Task instructions = Reproduce nothing beyond the line containing "screw -> outlines;". From the first line of the data below down to it, copy each line exactly, without the pictures.

=== Begin Enclosure ===

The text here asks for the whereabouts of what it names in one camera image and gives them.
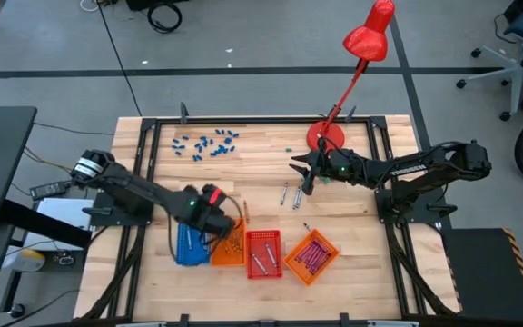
screw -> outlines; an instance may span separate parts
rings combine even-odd
[[[258,257],[256,257],[255,254],[253,254],[253,253],[252,253],[252,258],[258,264],[258,267],[260,267],[260,269],[263,272],[263,274],[267,275],[268,271],[266,271],[265,268],[263,268],[263,264],[262,264],[262,262],[260,262],[260,259],[258,259]]]
[[[292,209],[297,208],[296,203],[298,202],[298,193],[300,193],[300,192],[301,192],[301,188],[300,188],[300,186],[298,186],[298,190],[296,190],[296,194],[294,194],[294,204],[291,207]]]
[[[271,253],[270,245],[268,245],[268,244],[266,243],[266,244],[265,244],[265,249],[267,250],[268,255],[270,256],[271,263],[273,263],[273,267],[274,267],[274,268],[277,268],[277,267],[278,267],[278,264],[276,263],[276,260],[273,258],[273,253]]]
[[[283,185],[283,191],[281,192],[280,205],[283,205],[283,202],[286,200],[286,193],[288,192],[288,182]]]

gray concrete floor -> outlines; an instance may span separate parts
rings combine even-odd
[[[0,14],[0,71],[119,69],[100,14],[80,10],[78,2],[7,1]],[[340,42],[364,19],[371,3],[191,0],[179,4],[183,24],[170,35],[156,34],[143,15],[128,11],[125,1],[105,13],[126,69],[352,66],[355,59]],[[491,18],[485,18],[500,14],[508,3],[397,0],[396,17],[410,66],[492,66],[487,58],[469,57],[470,50],[480,45],[516,54],[514,45],[495,38]],[[389,57],[373,66],[399,66],[390,32],[387,35]],[[459,90],[454,84],[460,77],[414,76],[431,142],[476,138],[488,148],[494,165],[488,179],[449,188],[448,202],[459,207],[452,223],[459,228],[509,227],[523,252],[523,178],[513,161],[523,113],[500,122],[498,114],[508,110],[509,89],[498,82],[479,82]],[[131,83],[147,115],[178,114],[180,101],[187,103],[191,114],[316,114],[330,109],[349,80],[347,74],[256,74],[133,77]],[[364,75],[348,103],[358,106],[357,114],[411,114],[400,74]],[[136,115],[122,77],[0,79],[0,105],[33,105],[39,109],[36,121],[85,131],[111,132],[117,117]],[[46,159],[71,165],[83,150],[109,150],[111,142],[109,136],[35,126],[28,146]],[[24,158],[14,182],[28,189],[65,178],[60,170]],[[31,204],[14,189],[8,197]],[[17,300],[33,310],[76,289],[80,273],[74,268],[28,274]],[[2,272],[2,282],[6,274]],[[33,290],[38,290],[36,297],[28,295]],[[17,326],[65,322],[74,303],[75,294],[68,295]],[[0,314],[0,324],[8,321]]]

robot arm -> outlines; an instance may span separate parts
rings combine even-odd
[[[350,149],[334,149],[329,153],[325,149],[326,140],[321,138],[317,151],[292,157],[310,166],[309,170],[290,164],[304,176],[302,190],[308,195],[312,194],[313,181],[317,176],[376,189],[390,178],[426,170],[425,174],[412,181],[398,181],[393,188],[395,201],[414,201],[420,194],[456,180],[476,181],[485,178],[491,170],[486,149],[475,141],[470,144],[438,144],[427,151],[388,161],[368,159]]]
[[[228,237],[234,226],[234,220],[219,208],[227,196],[211,184],[202,188],[202,194],[192,186],[171,191],[131,174],[113,155],[98,150],[85,151],[70,175],[80,188],[105,191],[128,213],[134,214],[148,200],[162,206],[178,223],[221,238]]]

orange basket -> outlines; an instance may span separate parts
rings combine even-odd
[[[212,266],[239,266],[245,264],[245,221],[237,221],[238,228],[232,234],[219,242],[215,252],[211,254]]]
[[[312,230],[283,261],[298,279],[310,286],[338,254],[320,232]]]

wooden tabletop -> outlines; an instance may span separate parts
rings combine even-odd
[[[410,118],[386,116],[395,156],[418,150]],[[112,152],[120,164],[133,168],[135,147],[142,118],[118,121]],[[248,280],[242,267],[182,267],[177,265],[167,245],[168,225],[162,208],[155,208],[153,224],[147,228],[143,247],[135,321],[178,321],[189,313],[192,321],[245,320],[336,320],[341,312],[351,319],[395,319],[400,310],[390,264],[390,253],[383,226],[379,223],[373,191],[360,186],[316,180],[312,196],[304,196],[301,207],[291,205],[301,177],[288,164],[293,155],[306,154],[307,124],[164,125],[159,141],[154,181],[171,189],[186,184],[201,188],[214,183],[238,203],[246,200],[251,223],[248,230],[281,231],[283,259],[307,234],[303,223],[318,229],[340,251],[340,256],[310,287],[302,284],[284,266],[278,280]],[[344,147],[370,157],[369,139],[364,124],[344,124]],[[199,136],[222,141],[214,129],[233,130],[236,149],[217,157],[203,152],[203,161],[194,163],[192,146]],[[171,148],[172,139],[181,139],[187,149],[181,157]],[[377,144],[382,154],[380,136]],[[151,135],[147,139],[146,155]],[[293,152],[286,153],[290,147]],[[141,175],[146,174],[147,160]],[[291,186],[286,203],[280,205],[285,182]],[[236,215],[231,205],[222,207]],[[173,223],[176,244],[176,223]],[[458,311],[449,267],[440,235],[425,224],[410,226],[419,271],[438,297]],[[121,227],[111,227],[92,244],[74,317],[87,312],[113,277]],[[408,277],[405,286],[410,310],[415,312],[413,291]],[[128,280],[121,289],[119,313],[123,313]]]

=== End Enclosure ===

Solution below =
The text here asks for the whereabouts of what it names in one camera image and gives them.
screw -> outlines; an instance may span separate parts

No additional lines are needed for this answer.